#### [What is expected]
Copy only what lies from the line containing "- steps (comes" through the line containing "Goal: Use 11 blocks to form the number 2" in the entries below, keeping both end lines exact and dropping every picture.

#### [Data entries]
○ ○ ○

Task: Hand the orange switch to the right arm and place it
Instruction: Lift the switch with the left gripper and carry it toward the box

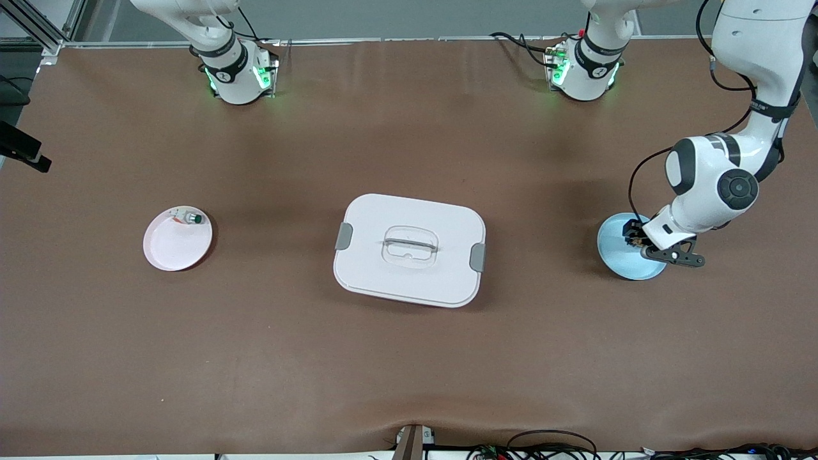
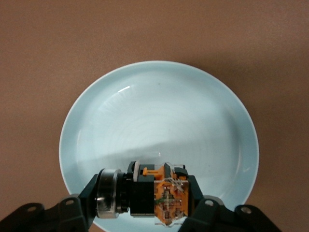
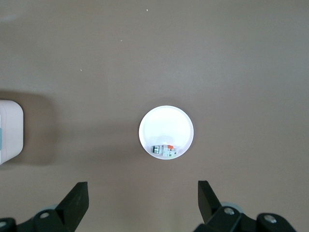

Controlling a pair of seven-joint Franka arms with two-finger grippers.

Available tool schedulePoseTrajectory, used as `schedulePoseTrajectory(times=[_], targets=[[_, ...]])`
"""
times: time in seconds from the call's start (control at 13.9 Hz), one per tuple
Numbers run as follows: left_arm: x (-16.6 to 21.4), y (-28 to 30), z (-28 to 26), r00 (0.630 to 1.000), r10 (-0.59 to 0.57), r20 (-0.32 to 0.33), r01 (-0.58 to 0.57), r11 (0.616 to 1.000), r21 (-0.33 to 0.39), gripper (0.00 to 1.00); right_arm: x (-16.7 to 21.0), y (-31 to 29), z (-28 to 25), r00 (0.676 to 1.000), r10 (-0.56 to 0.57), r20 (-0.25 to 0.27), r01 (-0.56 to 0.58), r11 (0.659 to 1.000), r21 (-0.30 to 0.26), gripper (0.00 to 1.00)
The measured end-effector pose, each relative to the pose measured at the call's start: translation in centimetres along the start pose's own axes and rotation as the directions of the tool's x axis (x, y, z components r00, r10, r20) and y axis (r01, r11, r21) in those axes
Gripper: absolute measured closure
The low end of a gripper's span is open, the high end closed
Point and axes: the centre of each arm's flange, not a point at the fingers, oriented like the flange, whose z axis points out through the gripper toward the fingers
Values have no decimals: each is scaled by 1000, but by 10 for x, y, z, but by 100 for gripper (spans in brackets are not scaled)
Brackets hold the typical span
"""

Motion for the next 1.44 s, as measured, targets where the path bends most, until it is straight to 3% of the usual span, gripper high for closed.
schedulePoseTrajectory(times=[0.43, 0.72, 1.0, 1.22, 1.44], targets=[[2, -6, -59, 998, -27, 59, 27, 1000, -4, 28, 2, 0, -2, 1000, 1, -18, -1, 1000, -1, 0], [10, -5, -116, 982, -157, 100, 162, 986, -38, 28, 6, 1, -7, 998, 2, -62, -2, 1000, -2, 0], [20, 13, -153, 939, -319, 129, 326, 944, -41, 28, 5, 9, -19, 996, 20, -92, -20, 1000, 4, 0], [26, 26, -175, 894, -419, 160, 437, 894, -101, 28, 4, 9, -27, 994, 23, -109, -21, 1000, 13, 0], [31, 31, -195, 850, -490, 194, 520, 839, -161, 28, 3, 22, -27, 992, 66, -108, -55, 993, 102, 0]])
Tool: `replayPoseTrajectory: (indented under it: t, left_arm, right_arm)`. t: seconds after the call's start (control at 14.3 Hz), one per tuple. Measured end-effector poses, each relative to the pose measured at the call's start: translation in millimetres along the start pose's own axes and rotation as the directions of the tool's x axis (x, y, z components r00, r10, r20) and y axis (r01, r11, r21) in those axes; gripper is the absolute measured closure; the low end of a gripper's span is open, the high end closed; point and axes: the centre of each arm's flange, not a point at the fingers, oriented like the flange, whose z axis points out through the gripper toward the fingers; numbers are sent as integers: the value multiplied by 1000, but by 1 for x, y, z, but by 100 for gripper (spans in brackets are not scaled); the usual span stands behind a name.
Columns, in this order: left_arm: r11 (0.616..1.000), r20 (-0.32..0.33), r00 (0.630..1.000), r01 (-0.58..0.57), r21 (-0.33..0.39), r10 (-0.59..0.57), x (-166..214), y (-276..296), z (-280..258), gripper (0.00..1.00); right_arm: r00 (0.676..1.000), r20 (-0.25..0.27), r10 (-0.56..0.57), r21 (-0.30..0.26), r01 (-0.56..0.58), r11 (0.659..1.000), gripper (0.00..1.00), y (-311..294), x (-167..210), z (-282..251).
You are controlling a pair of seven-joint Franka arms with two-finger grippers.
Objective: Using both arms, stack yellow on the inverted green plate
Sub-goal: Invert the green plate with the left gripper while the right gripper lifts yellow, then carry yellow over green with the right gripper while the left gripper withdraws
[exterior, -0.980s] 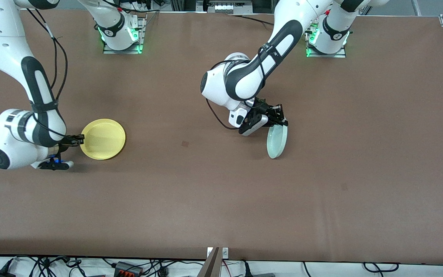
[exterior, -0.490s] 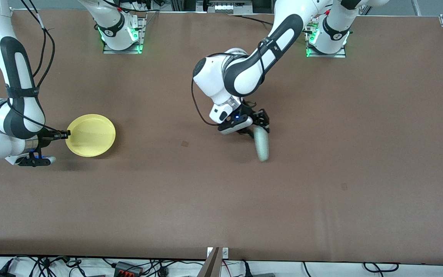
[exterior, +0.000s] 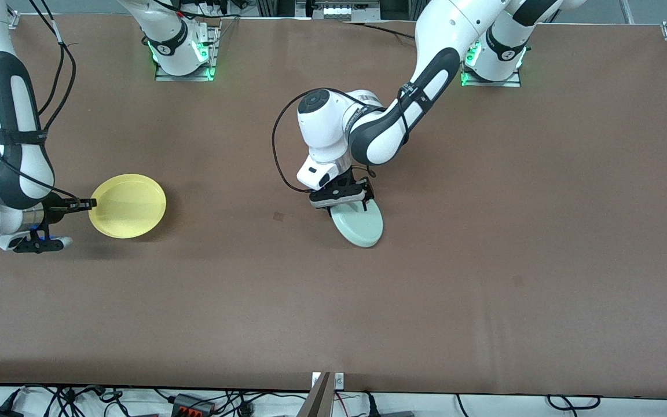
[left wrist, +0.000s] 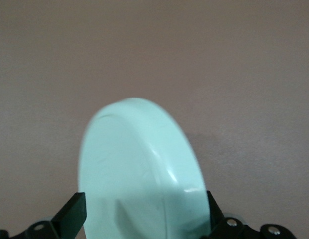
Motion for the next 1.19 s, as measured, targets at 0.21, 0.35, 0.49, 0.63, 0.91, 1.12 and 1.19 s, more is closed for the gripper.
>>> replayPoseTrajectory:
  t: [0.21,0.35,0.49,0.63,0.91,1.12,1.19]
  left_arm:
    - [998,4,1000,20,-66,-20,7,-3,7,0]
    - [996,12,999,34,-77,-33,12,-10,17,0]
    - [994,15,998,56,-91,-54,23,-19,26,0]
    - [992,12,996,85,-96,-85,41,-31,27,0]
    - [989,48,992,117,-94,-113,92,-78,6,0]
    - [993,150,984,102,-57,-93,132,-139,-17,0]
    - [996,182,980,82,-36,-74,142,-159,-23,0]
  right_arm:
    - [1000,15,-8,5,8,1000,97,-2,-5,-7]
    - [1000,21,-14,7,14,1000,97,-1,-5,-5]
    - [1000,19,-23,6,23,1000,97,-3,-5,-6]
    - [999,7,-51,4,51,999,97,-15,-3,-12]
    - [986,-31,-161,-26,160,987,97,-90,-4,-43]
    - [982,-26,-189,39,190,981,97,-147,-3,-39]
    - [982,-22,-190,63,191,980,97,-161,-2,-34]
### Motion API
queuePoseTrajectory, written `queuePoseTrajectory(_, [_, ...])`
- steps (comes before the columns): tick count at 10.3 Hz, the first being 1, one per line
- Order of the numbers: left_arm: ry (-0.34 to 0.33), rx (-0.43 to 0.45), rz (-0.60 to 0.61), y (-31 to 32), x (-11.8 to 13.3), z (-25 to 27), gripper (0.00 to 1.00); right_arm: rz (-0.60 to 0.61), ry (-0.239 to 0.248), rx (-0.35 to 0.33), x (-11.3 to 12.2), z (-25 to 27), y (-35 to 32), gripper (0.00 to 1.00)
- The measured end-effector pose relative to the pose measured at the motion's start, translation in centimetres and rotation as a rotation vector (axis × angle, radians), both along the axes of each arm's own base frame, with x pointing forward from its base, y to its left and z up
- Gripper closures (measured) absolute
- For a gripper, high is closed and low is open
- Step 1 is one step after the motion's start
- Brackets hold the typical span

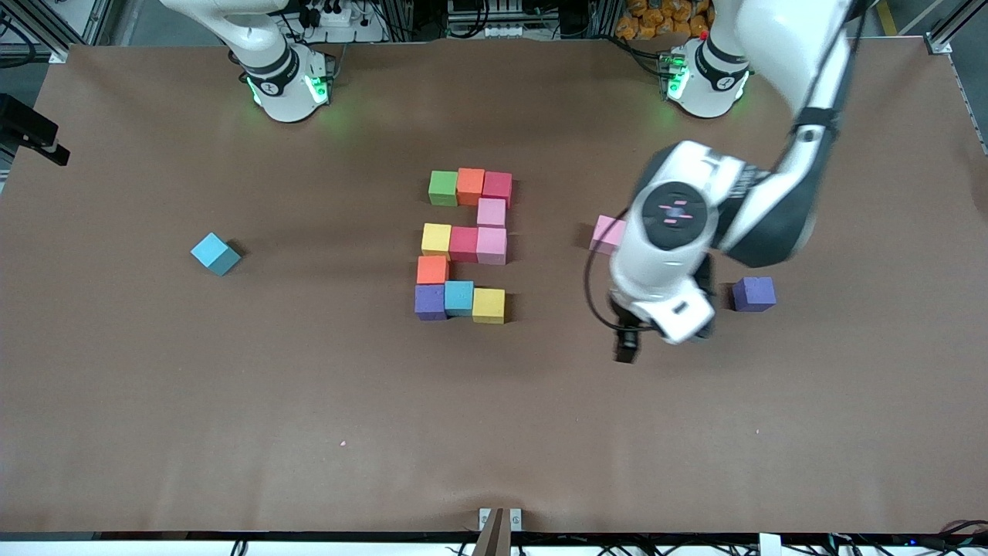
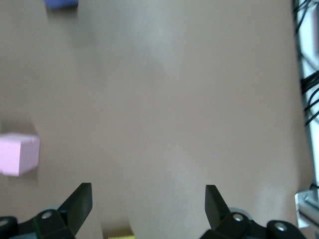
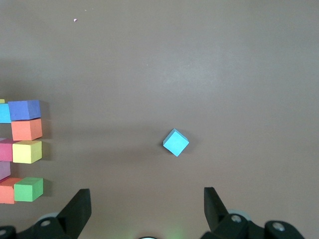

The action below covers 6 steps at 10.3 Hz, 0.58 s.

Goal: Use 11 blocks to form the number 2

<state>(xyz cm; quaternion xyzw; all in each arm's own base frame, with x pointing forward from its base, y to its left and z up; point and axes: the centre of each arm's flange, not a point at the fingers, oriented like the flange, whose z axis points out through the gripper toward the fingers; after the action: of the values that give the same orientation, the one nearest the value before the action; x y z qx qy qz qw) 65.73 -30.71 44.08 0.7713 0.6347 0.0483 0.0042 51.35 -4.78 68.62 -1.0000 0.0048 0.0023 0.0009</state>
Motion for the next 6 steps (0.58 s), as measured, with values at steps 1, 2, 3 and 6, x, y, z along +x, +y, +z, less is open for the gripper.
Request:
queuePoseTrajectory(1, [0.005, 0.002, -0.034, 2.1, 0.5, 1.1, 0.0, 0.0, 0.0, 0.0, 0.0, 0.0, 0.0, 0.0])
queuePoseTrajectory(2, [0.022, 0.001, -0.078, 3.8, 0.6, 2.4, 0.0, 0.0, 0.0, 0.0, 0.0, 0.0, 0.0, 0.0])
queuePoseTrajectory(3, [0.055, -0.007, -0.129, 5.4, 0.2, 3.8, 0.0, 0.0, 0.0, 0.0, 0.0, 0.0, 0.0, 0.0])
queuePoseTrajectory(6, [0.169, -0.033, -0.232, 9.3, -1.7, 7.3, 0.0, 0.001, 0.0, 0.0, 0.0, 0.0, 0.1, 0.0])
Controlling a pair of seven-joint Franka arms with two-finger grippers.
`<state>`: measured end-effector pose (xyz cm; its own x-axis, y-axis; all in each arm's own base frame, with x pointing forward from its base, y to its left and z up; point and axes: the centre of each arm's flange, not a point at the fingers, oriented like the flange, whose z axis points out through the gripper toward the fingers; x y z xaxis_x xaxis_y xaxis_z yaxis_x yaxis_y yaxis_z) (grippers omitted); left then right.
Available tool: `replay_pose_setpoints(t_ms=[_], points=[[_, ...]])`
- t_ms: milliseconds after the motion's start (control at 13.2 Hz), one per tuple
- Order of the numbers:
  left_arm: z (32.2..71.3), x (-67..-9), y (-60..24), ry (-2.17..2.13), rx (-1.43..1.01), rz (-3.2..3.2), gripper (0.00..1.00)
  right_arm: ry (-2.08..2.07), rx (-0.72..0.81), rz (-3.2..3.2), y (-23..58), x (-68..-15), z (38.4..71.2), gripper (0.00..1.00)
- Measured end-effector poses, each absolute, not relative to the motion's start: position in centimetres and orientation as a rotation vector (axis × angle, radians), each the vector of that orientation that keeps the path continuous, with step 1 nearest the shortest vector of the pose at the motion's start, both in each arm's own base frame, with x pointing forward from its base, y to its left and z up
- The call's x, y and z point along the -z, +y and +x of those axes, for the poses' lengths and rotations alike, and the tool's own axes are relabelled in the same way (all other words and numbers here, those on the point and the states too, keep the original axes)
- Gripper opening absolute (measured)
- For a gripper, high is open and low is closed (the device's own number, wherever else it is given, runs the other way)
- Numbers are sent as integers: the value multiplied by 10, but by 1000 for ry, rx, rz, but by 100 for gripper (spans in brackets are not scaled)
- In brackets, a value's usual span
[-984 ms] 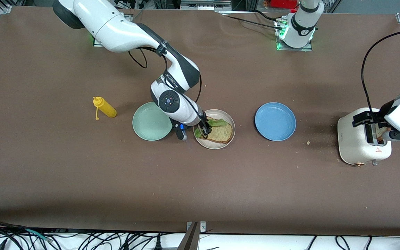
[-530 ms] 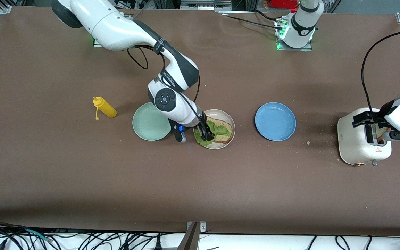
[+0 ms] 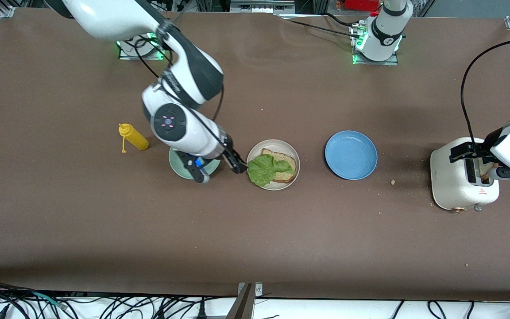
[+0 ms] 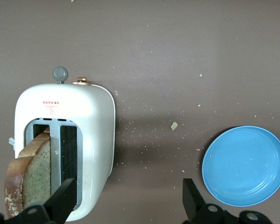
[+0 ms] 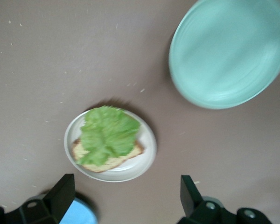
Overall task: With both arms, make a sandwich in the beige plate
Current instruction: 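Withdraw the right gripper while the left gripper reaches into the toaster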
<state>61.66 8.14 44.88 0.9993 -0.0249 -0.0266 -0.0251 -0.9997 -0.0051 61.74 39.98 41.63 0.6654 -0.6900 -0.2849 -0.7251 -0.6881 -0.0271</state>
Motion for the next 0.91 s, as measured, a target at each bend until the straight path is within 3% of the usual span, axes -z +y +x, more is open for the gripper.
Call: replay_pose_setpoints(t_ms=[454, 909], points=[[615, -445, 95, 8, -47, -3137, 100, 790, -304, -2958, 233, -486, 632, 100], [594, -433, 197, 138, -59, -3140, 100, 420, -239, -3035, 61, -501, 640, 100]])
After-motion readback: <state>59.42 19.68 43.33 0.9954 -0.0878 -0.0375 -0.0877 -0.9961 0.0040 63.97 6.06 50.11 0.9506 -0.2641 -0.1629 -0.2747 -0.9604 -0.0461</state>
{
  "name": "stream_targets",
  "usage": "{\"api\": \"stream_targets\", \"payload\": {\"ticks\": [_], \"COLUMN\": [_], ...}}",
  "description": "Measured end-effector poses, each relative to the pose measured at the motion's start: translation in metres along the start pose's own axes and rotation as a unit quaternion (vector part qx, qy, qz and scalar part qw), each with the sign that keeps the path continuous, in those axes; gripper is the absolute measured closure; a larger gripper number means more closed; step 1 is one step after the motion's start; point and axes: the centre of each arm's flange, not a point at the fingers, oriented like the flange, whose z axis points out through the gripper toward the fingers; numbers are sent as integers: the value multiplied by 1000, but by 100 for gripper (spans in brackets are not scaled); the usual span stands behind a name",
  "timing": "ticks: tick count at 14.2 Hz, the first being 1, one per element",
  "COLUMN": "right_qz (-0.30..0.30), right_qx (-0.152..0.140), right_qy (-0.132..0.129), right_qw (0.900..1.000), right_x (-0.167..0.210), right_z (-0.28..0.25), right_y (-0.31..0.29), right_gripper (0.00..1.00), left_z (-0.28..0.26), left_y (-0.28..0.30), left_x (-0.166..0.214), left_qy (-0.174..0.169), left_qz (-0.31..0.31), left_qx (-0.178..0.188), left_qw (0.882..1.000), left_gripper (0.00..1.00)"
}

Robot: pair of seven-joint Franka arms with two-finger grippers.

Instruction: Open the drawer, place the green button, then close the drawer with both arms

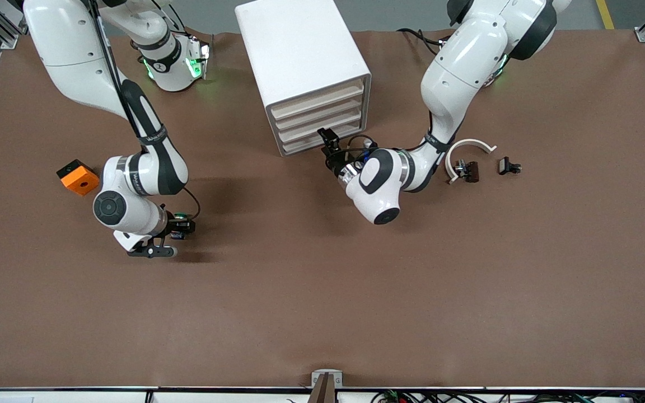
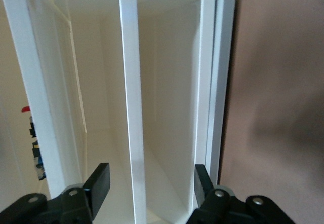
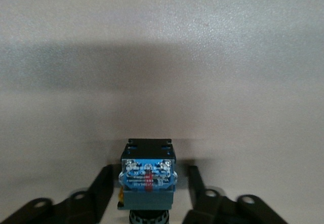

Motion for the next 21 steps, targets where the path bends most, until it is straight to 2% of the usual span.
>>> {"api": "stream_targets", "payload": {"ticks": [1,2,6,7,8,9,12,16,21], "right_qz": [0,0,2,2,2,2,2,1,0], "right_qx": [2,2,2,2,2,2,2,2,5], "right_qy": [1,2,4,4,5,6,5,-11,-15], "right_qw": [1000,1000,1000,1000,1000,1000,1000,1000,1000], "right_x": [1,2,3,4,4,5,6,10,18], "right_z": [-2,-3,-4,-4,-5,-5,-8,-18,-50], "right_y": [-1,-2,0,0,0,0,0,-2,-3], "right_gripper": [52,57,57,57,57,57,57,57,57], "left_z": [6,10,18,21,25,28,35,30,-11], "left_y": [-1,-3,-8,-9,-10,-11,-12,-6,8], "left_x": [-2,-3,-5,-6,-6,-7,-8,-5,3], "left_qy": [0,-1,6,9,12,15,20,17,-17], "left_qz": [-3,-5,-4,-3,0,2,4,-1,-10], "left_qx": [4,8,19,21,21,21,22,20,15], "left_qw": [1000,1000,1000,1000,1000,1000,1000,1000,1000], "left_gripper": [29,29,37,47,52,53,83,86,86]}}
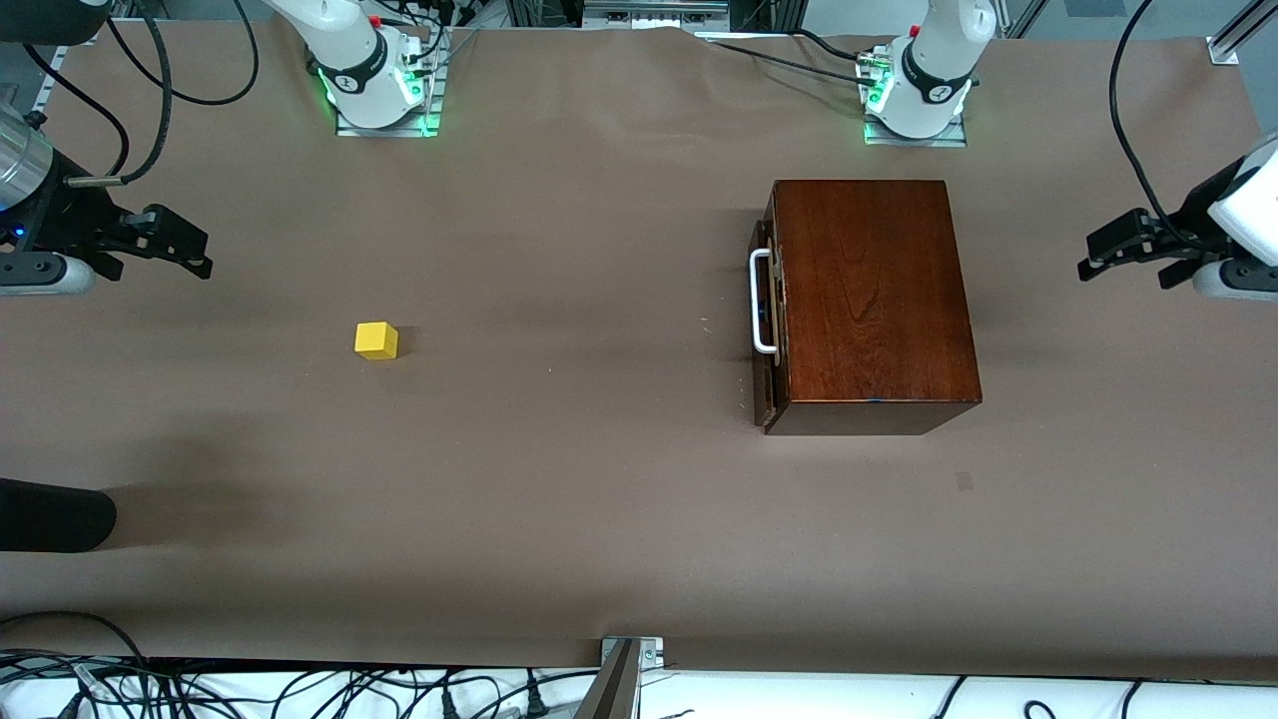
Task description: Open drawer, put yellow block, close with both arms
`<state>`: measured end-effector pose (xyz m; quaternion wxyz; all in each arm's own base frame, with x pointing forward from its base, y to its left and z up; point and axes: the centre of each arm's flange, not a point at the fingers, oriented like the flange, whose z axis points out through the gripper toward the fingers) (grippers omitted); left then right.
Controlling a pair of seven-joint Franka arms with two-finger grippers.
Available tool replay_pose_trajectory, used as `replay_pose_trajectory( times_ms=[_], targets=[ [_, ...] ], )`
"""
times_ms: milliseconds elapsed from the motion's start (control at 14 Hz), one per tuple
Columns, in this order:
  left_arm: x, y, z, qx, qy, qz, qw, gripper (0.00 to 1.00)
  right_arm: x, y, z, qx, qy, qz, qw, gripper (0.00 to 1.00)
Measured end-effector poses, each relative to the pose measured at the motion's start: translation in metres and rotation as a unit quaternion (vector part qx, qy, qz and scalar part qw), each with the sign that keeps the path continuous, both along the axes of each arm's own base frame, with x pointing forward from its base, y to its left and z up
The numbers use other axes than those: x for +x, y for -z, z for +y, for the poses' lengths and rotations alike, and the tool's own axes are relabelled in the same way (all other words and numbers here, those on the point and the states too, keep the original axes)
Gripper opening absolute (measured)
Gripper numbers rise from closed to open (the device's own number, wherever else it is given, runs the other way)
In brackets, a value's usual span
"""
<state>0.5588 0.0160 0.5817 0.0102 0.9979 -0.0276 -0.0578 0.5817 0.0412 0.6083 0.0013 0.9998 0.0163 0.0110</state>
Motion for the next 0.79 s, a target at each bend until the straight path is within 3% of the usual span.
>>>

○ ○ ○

#### [Written solution]
- steps (comes before the columns): tick count at 10.3 Hz, the first being 1, one per line
- Order of the numbers: left_arm: ry (-0.34 to 0.33), rx (-0.43 to 0.45), rz (-0.60 to 0.61), y (-31 to 32), x (-11.8 to 13.3), z (-25 to 27), gripper (0.00 to 1.00); right_arm: rz (-0.60 to 0.61), ry (-0.239 to 0.248), rx (-0.35 to 0.33), x (-11.3 to 12.2), z (-25 to 27), y (-35 to 32), gripper (0.00 to 1.00)
- The measured end-effector pose relative to the pose measured at the motion's start, translation in centimetres and rotation as a rotation vector (axis × angle, radians), both along the axes of each arm's own base frame, with x pointing forward from its base, y to its left and z up
- Gripper closures (measured) absolute
- For a gripper, high is closed and low is open
- Step 1 is one step after the motion's start
- Brackets hold the typical span


The action below covers 6 steps at 10.3 Hz, 0.58 s.

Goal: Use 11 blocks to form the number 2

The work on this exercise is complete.